High Court Dismisses Torkonoo’s Judicial Review

The Human Rights Division of the High Court in Accra has dismissed a judicial review application filed by suspended Chief Justice Gertrude Torkonoo, ruling that the case was an abuse of court process and outside the court’s jurisdiction.

Delivering the ruling, Justice Kwame Amoako stated that the court could not entertain the matter, marking the failure of Justice Torkonoo’s second legal challenge to ongoing removal proceedings initiated under Article 146 of the 1992 Constitution.

The application, filed on June 9, 2025, sought nine reliefs, including claims that the Article 146 committee had acted unlawfully. Justice Torkonoo also sought to stop the committee from proceeding without supplying authenticated copies of the petitions and responses against her.
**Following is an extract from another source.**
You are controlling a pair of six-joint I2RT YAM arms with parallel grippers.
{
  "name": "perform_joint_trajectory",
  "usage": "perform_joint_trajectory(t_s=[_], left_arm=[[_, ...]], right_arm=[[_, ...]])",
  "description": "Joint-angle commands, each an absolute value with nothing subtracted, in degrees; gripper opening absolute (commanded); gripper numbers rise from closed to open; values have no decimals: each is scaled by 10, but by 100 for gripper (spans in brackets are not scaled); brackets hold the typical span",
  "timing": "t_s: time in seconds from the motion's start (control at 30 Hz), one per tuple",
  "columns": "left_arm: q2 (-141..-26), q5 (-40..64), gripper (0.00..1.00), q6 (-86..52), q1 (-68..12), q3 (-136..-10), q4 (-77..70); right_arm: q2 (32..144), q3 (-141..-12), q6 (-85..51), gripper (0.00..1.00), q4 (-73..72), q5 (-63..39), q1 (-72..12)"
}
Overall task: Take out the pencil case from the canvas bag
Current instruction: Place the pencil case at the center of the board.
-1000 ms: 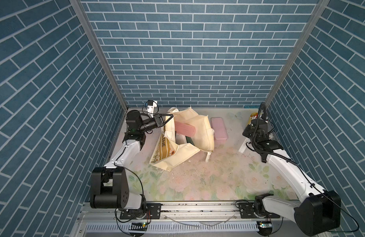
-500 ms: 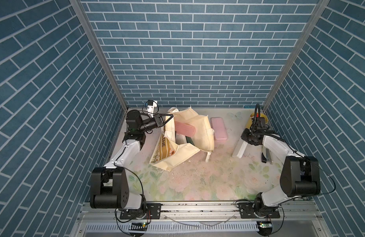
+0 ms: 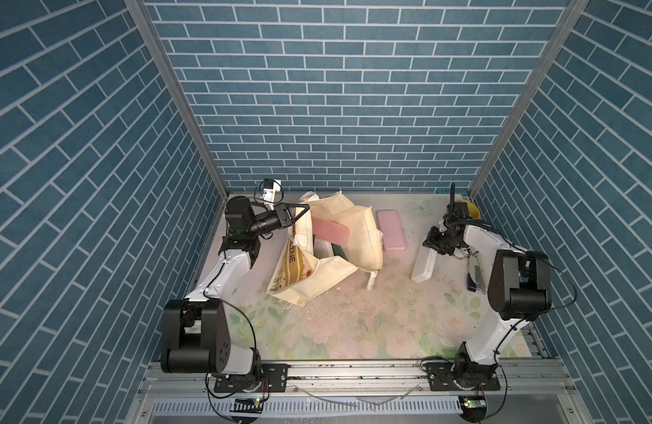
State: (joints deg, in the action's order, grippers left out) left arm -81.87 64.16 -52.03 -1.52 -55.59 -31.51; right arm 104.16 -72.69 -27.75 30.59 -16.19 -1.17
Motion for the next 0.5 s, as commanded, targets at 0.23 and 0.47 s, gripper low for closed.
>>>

This High Court case follows an earlier constitutional interpretation suit she filed at the Supreme Court, which remains pending. However, her separate injunction application aimed at halting the impeachment process until the Supreme Court rules was previously dismissed.🔹 Court’s Reasoning

Justice Amoako grouped the reliefs into two categories:

Reliefs Dismissed as Abuse of Court Process

The judge found that some claims duplicated matters already before the Supreme Court, including:

  1. The committee’s alleged unlawful conduct due to lack of authenticated documents.
  2. A request to block proceedings without those documents.
  3. Claims the committee was conducting an adversarial, not impartial, process.
  4. Allegations that the committee’s composition was improper.
  5. The court ruled that raising these issues again at the High Court constituted duplicative litigation.

Reliefs Dismissed for Lack of Jurisdiction

The remaining claims were struck out because the High Court lacked authority over them. These included:

  1. Allegations of unfair hearing.
  2. Claims that her lawyers were barred from representing her.
  3. Alleged breaches of constitutional procedure and civil rules.
  4. A request for certiorari to nullify the committee’s work.

Justice Amoako explained that under Article 146(8), proceedings of such committees are confidential and not open to judicial scrutiny.